Quality estimation › FAQ › How is quality estimation different from quality evaluation, like BLEU?
Quality estimation and evaluation. are not even in the same category.
Quality estimation models are fundamentally different from quality evaluation metrics or frameworks like BLEU, edit distance or MQM.
Those eval metrics and frameworks are for comparing machine translation engines or manual human translation services. They are rules that require pre-existing human reference translations or annotations. They are not even meant to be accurate at the sentence level anyway, just directionally correct on average. (BLEU does not even consider the source text.)

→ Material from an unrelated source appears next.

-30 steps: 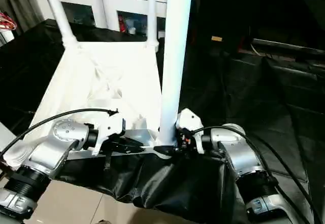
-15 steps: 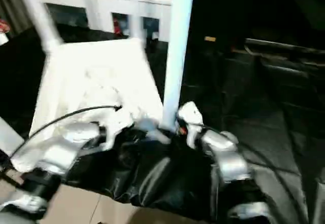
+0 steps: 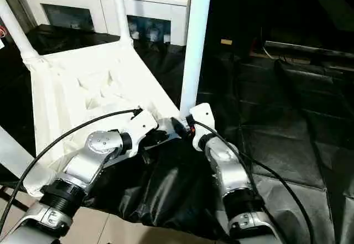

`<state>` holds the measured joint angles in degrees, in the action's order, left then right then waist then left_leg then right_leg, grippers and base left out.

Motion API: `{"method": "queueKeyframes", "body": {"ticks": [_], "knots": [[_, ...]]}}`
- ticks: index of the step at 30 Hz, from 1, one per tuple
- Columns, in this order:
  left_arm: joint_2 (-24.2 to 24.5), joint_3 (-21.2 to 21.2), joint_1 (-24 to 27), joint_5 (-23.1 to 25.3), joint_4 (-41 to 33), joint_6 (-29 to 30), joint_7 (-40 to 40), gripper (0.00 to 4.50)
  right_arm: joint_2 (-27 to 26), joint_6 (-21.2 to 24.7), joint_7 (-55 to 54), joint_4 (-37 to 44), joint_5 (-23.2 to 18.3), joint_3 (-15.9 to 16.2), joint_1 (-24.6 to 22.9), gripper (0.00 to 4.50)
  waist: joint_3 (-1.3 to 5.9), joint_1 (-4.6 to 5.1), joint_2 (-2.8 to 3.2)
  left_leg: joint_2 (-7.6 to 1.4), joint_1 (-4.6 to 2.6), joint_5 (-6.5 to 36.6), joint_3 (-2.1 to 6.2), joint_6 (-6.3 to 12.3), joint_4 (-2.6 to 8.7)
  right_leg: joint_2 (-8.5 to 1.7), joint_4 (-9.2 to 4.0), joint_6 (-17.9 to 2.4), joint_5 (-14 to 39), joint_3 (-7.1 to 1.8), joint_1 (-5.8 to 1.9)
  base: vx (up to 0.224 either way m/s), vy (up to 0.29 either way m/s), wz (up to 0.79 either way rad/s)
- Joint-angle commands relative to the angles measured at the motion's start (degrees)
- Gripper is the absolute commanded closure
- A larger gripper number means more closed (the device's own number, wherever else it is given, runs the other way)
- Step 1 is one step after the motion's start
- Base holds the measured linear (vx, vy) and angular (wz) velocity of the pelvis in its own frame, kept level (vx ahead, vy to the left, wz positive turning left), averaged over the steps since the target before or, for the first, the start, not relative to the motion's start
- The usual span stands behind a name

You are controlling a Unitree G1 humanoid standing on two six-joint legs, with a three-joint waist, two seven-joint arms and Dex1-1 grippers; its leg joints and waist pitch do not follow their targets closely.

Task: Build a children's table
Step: Rotate leg to tighten

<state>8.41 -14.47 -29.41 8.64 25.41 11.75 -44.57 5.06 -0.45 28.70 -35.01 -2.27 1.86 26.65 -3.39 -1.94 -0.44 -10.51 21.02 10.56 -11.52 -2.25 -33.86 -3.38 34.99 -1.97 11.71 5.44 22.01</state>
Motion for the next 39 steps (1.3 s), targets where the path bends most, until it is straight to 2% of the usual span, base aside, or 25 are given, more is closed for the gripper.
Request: {"method": "queueKeyframes", "body": {"ticks": [1,3,4,7,11,14,16,19,21,24,25,31,34,35,36,37,38,39], "knots": [[-1.73,-1.57,-0.26,-3.42,-2.56,-3.18,-1.92,4.50,-1.34,0.09,6.61,1.67,-0.96,4.70,-0.33,0.75,3.36,-0.26,-0.55,-3.54,-0.45,9.17,1.94,4.11,3.63,-6.06,-4.96,-9.98,12.58,-4.11,-2.47,0.000,0.000,0.00],[0.27,-1.46,0.45,-4.97,-3.45,-4.37,-5.56,4.50,2.35,0.50,13.14,3.77,-1.85,5.56,-0.95,0.75,3.46,-0.37,-0.41,-3.51,-0.36,8.48,1.93,4.60,3.51,-6.00,-4.73,-10.44,10.74,-4.05,-2.62,0.000,0.000,0.00],[1.85,-1.43,0.91,-6.18,-4.12,-5.12,-8.68,4.50,5.14,0.79,18.27,5.34,-2.66,6.21,-1.36,0.75,3.49,-0.49,-0.38,-3.45,-0.28,7.83,1.84,5.53,3.36,-5.95,-4.56,-10.90,8.84,-4.10,-2.69,0.000,0.000,0.00],[4.47,-1.59,1.59,-7.73,-5.26,-5.66,-13.78,4.50,9.37,1.64,25.94,7.44,-4.07,7.19,-1.77,0.75,3.43,-0.66,-0.43,-3.54,-0.23,7.83,1.83,6.43,3.34,-5.90,-4.54,-11.08,8.64,-4.04,-2.73,0.000,0.000,0.00],[6.68,-1.64,1.51,-7.68,-4.99,-6.34,-17.10,4.50,12.61,1.89,32.27,8.39,-5.07,7.97,-1.59,0.75,3.25,-1.32,-0.31,-3.79,-0.71,9.69,1.81,5.24,3.52,-5.91,-4.90,-10.96,12.52,-4.04,-2.34,0.000,0.000,0.00],[8.34,-1.60,1.48,-8.15,-5.06,-6.63,-19.71,4.50,14.55,1.68,35.98,8.84,-5.30,8.45,-1.26,0.75,3.24,-1.60,-0.38,-3.82,-0.78,10.08,1.79,4.62,3.58,-5.93,-4.84,-10.83,13.05,-4.05,-2.30,0.000,0.000,0.00],[9.94,-1.77,1.45,-8.81,-5.23,-6.80,-21.95,4.50,16.05,1.66,39.13,9.11,-5.53,9.16,-0.97,0.75,3.35,-1.71,-0.56,-3.79,-0.63,9.26,1.80,4.82,3.53,-5.88,-4.64,-10.95,11.81,-4.02,-2.44,0.000,0.000,0.00],[10.81,-1.73,1.33,-9.39,-5.12,-7.00,-23.09,4.50,17.25,1.45,41.34,9.43,-5.27,10.25,-0.93,0.75,3.50,-1.80,-0.51,-3.83,-0.59,7.79,1.77,5.23,3.44,-5.90,-4.25,-11.67,9.42,-3.99,-2.47,0.000,0.000,0.00],[11.21,-1.45,0.89,-9.54,-4.35,-7.59,-23.87,4.50,18.08,1.35,43.39,9.74,-4.86,11.37,-1.05,1.00,3.51,-1.85,-0.63,-3.82,-0.59,7.58,1.76,5.40,3.40,-5.87,-4.26,-11.76,9.14,-3.97,-2.53,0.000,0.000,0.00],[11.36,-1.30,0.40,-9.62,-3.48,-8.22,-24.14,4.50,17.99,1.16,43.80,9.72,-4.64,11.76,-0.91,1.19,3.50,-2.03,-0.62,-3.79,-0.58,7.67,1.71,5.33,3.36,-5.93,-4.35,-11.55,9.94,-4.00,-2.51,0.000,0.000,0.00],[11.34,-1.33,0.24,-9.71,-3.32,-8.32,-24.03,4.50,17.71,1.15,43.64,9.64,-4.69,11.65,-0.83,1.43,3.50,-2.09,-0.59,-3.79,-0.59,8.04,1.77,4.99,3.40,-5.98,-4.42,-11.30,10.96,-3.97,-2.53,0.000,0.000,0.00],[9.97,-0.97,0.08,-9.30,-2.77,-8.66,-21.12,4.50,16.55,1.32,42.15,10.19,-5.04,11.56,-1.93,1.68,3.63,-2.24,-0.43,-3.82,-0.63,7.41,1.77,4.92,3.37,-5.87,-4.23,-11.55,9.43,-3.96,-2.52,0.000,0.000,0.00],[8.89,-0.59,0.02,-8.78,-2.38,-8.42,-19.06,4.50,15.41,1.85,40.14,10.41,-5.51,11.04,-2.60,1.83,3.52,-2.29,-0.49,-3.74,-0.62,8.11,1.76,4.65,3.39,-5.97,-4.47,-11.40,10.42,-3.99,-2.52,0.000,0.000,0.00],[7.08,-0.32,-0.35,-7.51,-1.66,-7.80,-15.05,4.50,12.85,2.07,34.51,9.80,-4.66,10.19,-3.14,1.85,3.46,-2.21,-0.49,-3.75,-0.63,8.52,1.82,4.34,3.46,-6.00,-4.64,-11.04,11.62,-3.98,-2.50,0.000,0.000,0.00],[7.08,-0.32,-0.35,-7.51,-1.66,-7.80,-15.05,4.50,12.85,2.07,34.51,9.80,-4.66,10.19,-3.14,1.86,3.40,-2.13,-0.47,-3.75,-0.66,8.68,1.80,4.07,3.48,-5.94,-4.70,-10.88,12.08,-4.01,-2.39,0.000,0.000,0.00],[5.28,-0.15,-0.80,-6.29,-1.03,-6.71,-11.07,4.50,10.04,2.01,27.98,8.42,-3.21,9.36,-3.22,1.87,3.46,-2.10,-0.30,-3.72,-0.78,9.21,1.96,3.52,3.53,-6.05,-4.75,-10.72,13.13,-3.93,-2.46,0.000,0.000,0.00],[4.67,-0.12,-0.97,-5.90,-0.85,-6.17,-9.75,4.50,8.99,1.88,25.42,7.71,-2.52,9.07,-3.11,1.87,3.27,-1.66,-0.41,-3.72,-0.74,9.78,1.96,2.92,3.67,-5.99,-4.89,-10.65,13.86,-3.97,-2.26,0.000,0.000,0.00],[3.78,-0.05,-1.17,-5.48,-0.71,-5.28,-7.98,4.50,7.56,2.10,21.79,6.54,-1.75,8.53,-2.81,1.87,3.33,-1.48,-0.46,-3.65,-0.72,10.11,2.02,2.59,3.66,-6.02,-4.91,-10.54,14.37,-3.92,-2.40,0.000,0.000,0.00]]}}
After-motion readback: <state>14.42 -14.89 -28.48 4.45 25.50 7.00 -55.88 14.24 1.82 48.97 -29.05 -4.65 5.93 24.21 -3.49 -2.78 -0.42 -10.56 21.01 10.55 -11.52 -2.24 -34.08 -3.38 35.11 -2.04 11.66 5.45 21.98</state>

| Quality estimation AI to score AI translations |
Quality evaluation Rules to compare AI translation systems |
|
|---|---|---|
| Type | AI task and model | Metric and rules |
| Goal | For verifying each segment, at the sentence level, inside a production AI system | For comparing AI translation systems (e.g. machine translation engines), on a sample dataset, offline |
| Input | Source, machine translation | Sources, machine translations, human reference translations |
| Output | Score per translation | Score per sample |
| Examples | Inside of ModelFront, OpenKiwi, QuEst++ | BLEU, edit distance, MQM, COMET |
*There are now also quality evaluation frameworks, like COMET, that use a type of quality estimation to do quality evaluation. But it’s just not possible to use quality evaluation to do quality estimation.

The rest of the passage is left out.